PS

Jan 08, 2009 09:23

Mood is doing better... But I still would appreciate if anyone wants to know why I'm whatever, they talk to me instead of halaku. I've had to deal with a lot of backstabbing over the last three years, and that's part of what cause a lot of my mental issues... I realize you folks care about me, but in my eyes (which *is* what's important, right?) all you're doing is talking about me behind my back. And that just sets me off. Trust me, if I'm in a mood where I feel like I might snap on you... I'll be honest about it up front, but you have to approach me to know.

And, yes, halaku will be able to tell you what's bothering me a lot of times... And I care about him dearly, but its my place if I want my mental state discussed with anyone else... I've been broken down to the point where I can not reach out on my own... And so a lot of times, I'll feel like I'm an outsider looking in, wishing I could join in the fun, but never able to bring myself to try and join in.
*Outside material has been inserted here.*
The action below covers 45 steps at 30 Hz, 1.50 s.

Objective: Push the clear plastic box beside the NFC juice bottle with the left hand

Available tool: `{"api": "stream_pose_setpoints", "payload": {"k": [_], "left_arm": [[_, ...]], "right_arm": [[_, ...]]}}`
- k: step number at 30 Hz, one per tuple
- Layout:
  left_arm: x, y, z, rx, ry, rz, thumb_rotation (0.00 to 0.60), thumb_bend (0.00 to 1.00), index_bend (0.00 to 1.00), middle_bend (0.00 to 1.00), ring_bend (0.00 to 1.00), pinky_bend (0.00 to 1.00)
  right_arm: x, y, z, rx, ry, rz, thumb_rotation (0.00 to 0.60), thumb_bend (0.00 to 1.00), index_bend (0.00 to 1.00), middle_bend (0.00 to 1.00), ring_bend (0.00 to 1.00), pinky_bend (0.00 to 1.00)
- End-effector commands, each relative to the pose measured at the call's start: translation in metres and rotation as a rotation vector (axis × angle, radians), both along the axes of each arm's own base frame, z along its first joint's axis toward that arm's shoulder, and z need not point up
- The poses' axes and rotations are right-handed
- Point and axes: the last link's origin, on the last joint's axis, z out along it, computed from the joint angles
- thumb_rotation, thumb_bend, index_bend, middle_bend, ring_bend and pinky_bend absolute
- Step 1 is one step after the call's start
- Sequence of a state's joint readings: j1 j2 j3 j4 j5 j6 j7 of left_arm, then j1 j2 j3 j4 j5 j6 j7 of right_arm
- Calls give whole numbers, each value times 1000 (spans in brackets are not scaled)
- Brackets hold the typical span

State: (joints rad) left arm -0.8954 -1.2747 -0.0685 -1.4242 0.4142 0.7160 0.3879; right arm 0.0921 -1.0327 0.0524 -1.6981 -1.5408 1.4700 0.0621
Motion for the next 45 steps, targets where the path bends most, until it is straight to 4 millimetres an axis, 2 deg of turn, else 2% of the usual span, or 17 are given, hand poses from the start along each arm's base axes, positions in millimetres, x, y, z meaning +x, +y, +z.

But its very simple... If you want to know, talk to me. Not halaku, not anyone else.... Me. There may be things I don't tell him or anyone else that I might tell you. Heck, I think I've told istarisilver things about me that I haven't told halaku even. But I am not that unapproachable, even if I may act like it sometimes... I'm actually a rather shy person sometimes until I feel comfortable talking to some people... And if my mental state is not where it needs to be, it only makes it worse.